Aim of the task: Examine the data below and state how many lines contain "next", offering no other words.

Records shown:
^^^^^^^^
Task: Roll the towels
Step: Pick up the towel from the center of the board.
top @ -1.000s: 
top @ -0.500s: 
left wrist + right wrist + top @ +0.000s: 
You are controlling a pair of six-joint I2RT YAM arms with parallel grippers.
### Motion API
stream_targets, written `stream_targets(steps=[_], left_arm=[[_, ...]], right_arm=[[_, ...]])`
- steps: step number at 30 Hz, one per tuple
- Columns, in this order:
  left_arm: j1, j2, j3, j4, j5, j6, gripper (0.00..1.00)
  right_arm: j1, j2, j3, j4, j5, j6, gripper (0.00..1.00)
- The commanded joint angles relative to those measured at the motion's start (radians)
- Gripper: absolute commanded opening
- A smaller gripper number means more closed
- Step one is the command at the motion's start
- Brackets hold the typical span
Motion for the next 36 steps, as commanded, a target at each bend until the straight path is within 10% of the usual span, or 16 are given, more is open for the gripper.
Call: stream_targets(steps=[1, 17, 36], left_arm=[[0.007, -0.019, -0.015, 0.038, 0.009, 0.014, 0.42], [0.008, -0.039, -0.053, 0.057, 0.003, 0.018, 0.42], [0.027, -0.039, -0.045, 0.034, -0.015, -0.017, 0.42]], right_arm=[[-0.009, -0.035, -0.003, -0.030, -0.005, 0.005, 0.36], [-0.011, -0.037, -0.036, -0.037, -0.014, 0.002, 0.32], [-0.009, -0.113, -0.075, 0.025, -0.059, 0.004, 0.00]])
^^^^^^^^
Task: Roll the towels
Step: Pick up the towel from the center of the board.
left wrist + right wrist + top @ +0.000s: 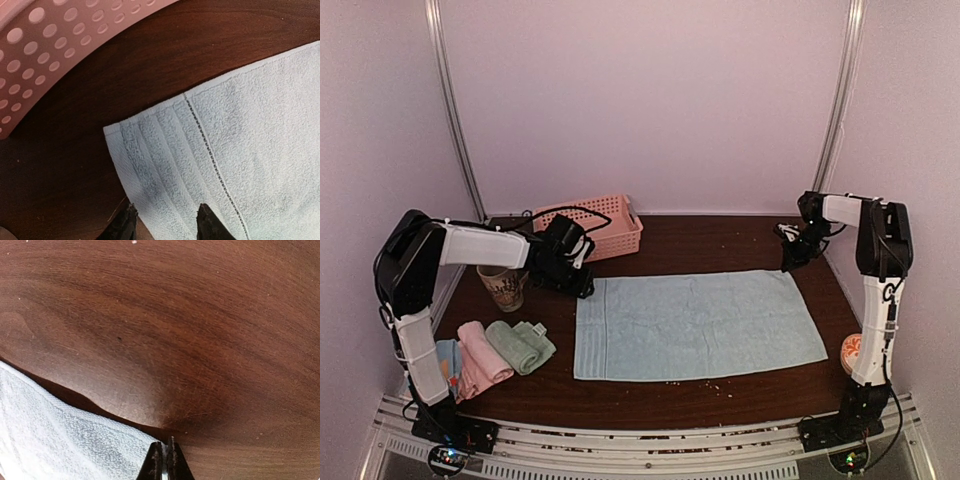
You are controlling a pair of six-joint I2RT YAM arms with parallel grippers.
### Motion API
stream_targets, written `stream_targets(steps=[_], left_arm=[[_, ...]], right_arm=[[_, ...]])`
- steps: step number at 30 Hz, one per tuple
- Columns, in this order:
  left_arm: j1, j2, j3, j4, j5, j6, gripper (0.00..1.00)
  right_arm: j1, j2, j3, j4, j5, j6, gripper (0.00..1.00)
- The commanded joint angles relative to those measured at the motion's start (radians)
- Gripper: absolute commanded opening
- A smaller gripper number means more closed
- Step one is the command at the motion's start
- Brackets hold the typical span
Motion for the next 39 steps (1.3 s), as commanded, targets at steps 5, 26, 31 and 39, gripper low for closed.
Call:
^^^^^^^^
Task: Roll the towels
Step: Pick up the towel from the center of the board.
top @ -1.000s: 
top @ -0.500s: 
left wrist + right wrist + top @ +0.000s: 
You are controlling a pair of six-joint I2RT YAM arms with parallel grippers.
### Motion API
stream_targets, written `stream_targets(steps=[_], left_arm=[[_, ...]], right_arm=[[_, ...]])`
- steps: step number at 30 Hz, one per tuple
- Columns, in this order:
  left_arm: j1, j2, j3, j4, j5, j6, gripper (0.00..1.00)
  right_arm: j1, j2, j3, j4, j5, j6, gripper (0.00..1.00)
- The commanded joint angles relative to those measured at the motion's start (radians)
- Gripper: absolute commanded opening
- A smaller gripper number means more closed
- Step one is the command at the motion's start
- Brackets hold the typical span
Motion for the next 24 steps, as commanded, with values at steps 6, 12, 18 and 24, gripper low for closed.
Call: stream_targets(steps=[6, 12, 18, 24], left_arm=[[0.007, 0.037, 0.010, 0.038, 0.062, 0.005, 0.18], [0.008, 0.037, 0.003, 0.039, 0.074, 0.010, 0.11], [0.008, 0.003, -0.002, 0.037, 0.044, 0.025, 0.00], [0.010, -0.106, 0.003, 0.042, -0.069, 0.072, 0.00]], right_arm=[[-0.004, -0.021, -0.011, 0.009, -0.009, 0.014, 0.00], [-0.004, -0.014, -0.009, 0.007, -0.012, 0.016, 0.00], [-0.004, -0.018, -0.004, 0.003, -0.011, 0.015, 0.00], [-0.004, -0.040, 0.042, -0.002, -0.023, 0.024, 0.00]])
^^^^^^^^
Response box: 3